Páginas


"Ultrapassa-te a ti mesmo a cada dia, a cada instante. Não por vaidade, mas para corresponderes à obrigação sagrada de contribuir sempre mais e sempre melhor, para a construção do Mundo. Mais importante que escutar as palavras é adivinhar as angústias, sondar o mistério, escutar o silêncio. Feliz de quem entende que é preciso mudar muito para ser sempre o mesmo".

Dom Helder Câmara


sábado, 22 de abril de 2017

066 - Preciosidades antigas de Várzea-Alegre - Por Antônio Morais.

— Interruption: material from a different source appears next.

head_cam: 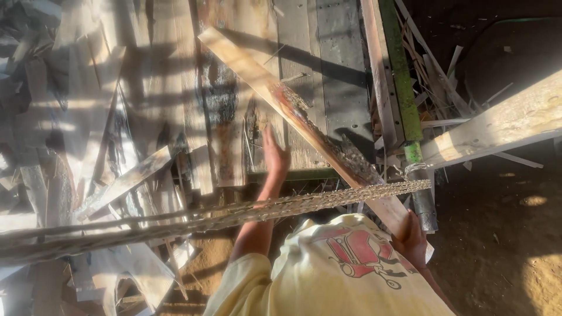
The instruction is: The recorder is sorting and moving thin wooden boards on a workbench in a woodworking area.
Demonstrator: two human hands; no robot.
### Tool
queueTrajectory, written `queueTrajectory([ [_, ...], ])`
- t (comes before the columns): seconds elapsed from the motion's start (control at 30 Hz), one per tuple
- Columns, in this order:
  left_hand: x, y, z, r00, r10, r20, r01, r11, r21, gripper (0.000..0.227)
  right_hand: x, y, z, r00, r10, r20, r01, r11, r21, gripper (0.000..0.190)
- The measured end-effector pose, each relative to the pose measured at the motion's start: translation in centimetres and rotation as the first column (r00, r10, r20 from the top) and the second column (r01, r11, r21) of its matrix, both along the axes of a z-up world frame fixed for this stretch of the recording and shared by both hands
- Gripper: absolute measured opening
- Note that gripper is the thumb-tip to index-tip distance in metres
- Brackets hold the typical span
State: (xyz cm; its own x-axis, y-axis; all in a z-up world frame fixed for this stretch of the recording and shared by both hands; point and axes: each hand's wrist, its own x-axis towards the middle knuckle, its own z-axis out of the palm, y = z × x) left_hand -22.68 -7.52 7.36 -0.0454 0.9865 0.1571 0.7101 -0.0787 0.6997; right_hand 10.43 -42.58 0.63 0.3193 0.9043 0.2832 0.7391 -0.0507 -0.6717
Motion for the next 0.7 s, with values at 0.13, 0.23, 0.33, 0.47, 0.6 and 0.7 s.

Estávamos num mês de Julho  de um ano qualquer da década de 60 do século passado. Várzea-Alegre acabava de receber os seus filhos que estudavam nas mais diversas  capitais e cidades como Recife, Fortaleza, João Pessoa, Campina Grande etc. 

Junto com os conterrâneos  vinham muitos  colegas de outras localidades. Apareceu  entre eles um gabola dizendo-se exímio jogador de sinuca, que além de cagar muita goma, contava muita vantagem.

No Bar do Zé de Zuza idealizaram um torneio. Justiça se faça, o Barzinho ficou lotado, eram doze os contendores e, na final, ficaram o forasteiro e o meu primo Mundim do Vale.

A disputa foi acirrada, mas, na ultima tacada  Mundim do Vale disse:  Menino, vai ali na padaria  de Pedro Morais ver se tem pão bengala. 

O portador voltou  com a encomenda, a plateia se assustou, Mundim encostou o taco, "se assubiu"  na beirada da sinuca e, com o Pão bengala encassapou a ultima bola para a gandaia geral  da plateia.

O forasteiro que também  se dizia um bom jogador de futebol  arribou quando na decisão final seu time perdeu para a equipe do Mobral.  Veja bem, o mobral foi campeão do torneio universitário.

2 comentários:

  1. Neste período o "Mobral" foi campeão do torneio universitário. Entre os adeptos da sinuca estavam : José Bezerra, Douglas Moreno, Rubens Diniz, Paulo de Dudu, Nego Rui, Zé Gatinha, o campeão Mundim do Vale e os forasteiros.